HOUSING SECRETARY Robert Jenrick disguises his betrayal of millions trapped in unsafe homes as about fairness to taxpayers.
More than three years since the corporate slaughter of the Grenfell fire that killed 72 people, ministers continue to evade their responsibility for the disaster and to address the ongoing risk to people living in similar death traps.
Jenrick waves a tax on residential property in order to pretend he is being tough on developers while citing the injustice of burdening innocent taxpayers with the costs of removing unsafe cladding in order to force everyone living in a building less than six storeys high to shoulder the costs themselves.
Reference to government-backed loans to help pay for removal only raises the spectre of further debt for families facing rising insurance and management service charges because of flaws in their homes that are not their responsibility.
Because many of those losing out are the owners (subject of course to heavy mortgage payments) of leasehold properties, rather than propertyless tenants, a larger than usual Tory rebellion is taking shape.
The powerlessness of leaseholders to resist extortionate charges from management companies answerable only to the freeholder of many urban residential blocks has attracted parliamentary notice for some time, though whether Keir Starmer’s Labour will stand by the party’s 2019 pledge to abolish leaseholds is unclear.
What it should do in calling out the government’s late, half-hearted support for cladding removal is demand a more comprehensive response to the Grenfell atrocity — one predicated on preventing future disasters.
As smoke rose from the ruins of Grenfell in 2017 plenty of op-eds drew attention to the fact that Grenfell residents died because they were poor — the Tory-run Kensington and Chelsea borough council ignored complaints from the tower block’s unwanted tenants that their homes were unsafe.
Some went further and pointed to decades of deregulation that have lifted or lightened safety requirements on construction firms.
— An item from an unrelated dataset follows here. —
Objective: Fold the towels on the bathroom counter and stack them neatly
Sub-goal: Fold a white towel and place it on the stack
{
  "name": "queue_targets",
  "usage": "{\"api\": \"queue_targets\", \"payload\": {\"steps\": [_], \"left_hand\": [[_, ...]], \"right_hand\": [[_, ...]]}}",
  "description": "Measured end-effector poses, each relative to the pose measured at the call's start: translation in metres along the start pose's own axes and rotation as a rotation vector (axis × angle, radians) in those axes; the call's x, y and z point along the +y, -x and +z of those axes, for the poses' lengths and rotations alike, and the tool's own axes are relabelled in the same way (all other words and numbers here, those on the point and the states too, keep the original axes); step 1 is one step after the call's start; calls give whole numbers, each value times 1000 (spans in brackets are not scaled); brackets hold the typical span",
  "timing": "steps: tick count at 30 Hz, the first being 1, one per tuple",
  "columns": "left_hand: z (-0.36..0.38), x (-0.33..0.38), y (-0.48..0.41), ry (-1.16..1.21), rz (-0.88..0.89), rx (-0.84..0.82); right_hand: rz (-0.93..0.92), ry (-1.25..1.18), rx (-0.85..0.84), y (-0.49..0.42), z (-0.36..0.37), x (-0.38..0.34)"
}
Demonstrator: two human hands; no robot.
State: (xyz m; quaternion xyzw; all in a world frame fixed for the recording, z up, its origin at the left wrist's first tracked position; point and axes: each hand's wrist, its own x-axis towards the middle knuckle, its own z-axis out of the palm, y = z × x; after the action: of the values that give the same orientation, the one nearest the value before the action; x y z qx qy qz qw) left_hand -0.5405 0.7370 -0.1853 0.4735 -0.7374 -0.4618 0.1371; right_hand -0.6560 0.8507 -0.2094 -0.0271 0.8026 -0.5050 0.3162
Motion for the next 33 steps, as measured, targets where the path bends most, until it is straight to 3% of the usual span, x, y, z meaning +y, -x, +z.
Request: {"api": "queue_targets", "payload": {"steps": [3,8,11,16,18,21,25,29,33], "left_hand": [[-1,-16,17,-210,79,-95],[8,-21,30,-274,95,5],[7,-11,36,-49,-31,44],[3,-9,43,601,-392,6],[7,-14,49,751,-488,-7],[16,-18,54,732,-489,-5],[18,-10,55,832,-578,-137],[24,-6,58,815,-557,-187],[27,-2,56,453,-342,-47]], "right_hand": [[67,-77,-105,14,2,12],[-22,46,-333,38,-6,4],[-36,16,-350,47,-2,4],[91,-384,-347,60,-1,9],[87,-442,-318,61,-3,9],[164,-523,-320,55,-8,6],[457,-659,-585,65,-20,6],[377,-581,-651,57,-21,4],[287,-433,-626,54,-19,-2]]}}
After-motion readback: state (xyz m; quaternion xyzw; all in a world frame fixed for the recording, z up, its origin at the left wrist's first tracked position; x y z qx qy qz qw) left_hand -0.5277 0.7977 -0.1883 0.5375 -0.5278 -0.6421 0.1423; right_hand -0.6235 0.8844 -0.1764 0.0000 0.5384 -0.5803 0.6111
The Fire Brigades Union has published detailed exposés of the weakening of regulation by the Thatcher, Blair and Cameron governments and “blurred lines between regulatory and commercial activity in the construction industry” including a revolving door between construction firms and regulators: the British Board of Agrément, responsible for issuing safety certificates for construction products, was actually chaired by the former chief executive of a firm, Celotex, that produced flammable insulation from 2008-16.
The Grenfell inquiry itself, though deliberately designed to avoid scrutiny of the role of deregulation, has heard from former Celotex employees that the company rigged tests and manipulated data to claim products had been rigorously tested for safety when this was not the case.
The buck-passing and demands for immunity that have dogged the inquiry are an indictment of an entire culture of outsourcing, cost-cutting and conflicts of interest that affects the whole building industry and all public procurement.
While the Labour front bench is prepared to condemn Tory double standards on assistance with cladding removal, it connives at Tory tactics to isolate the issue of cladding removal from the social and political context of Grenfell.
When the usual suspects chorused “don’t politicise the tragedy” in 2017, the left was united, with the Grenfell community, in the response: don’t dare depoliticise it. Politics is central to what happened that June night.
Yet now Labour calls for an “independent” cladding taskforce, reinforcing the technocratic fiction that bodies not directly accountable to voters are somehow less compromised.
We don’t need a taskforce but an overhaul of construction legislation, a reversal of cuts to fire services and a revolution in housing rights.
These are political demands that Labour can make. That Labour, not so long ago, was making.
They have the potential to unite a large majority of the population behind meaningful reform, rather than restrict the question to the relative rights of leaseholders in buildings of a certain height.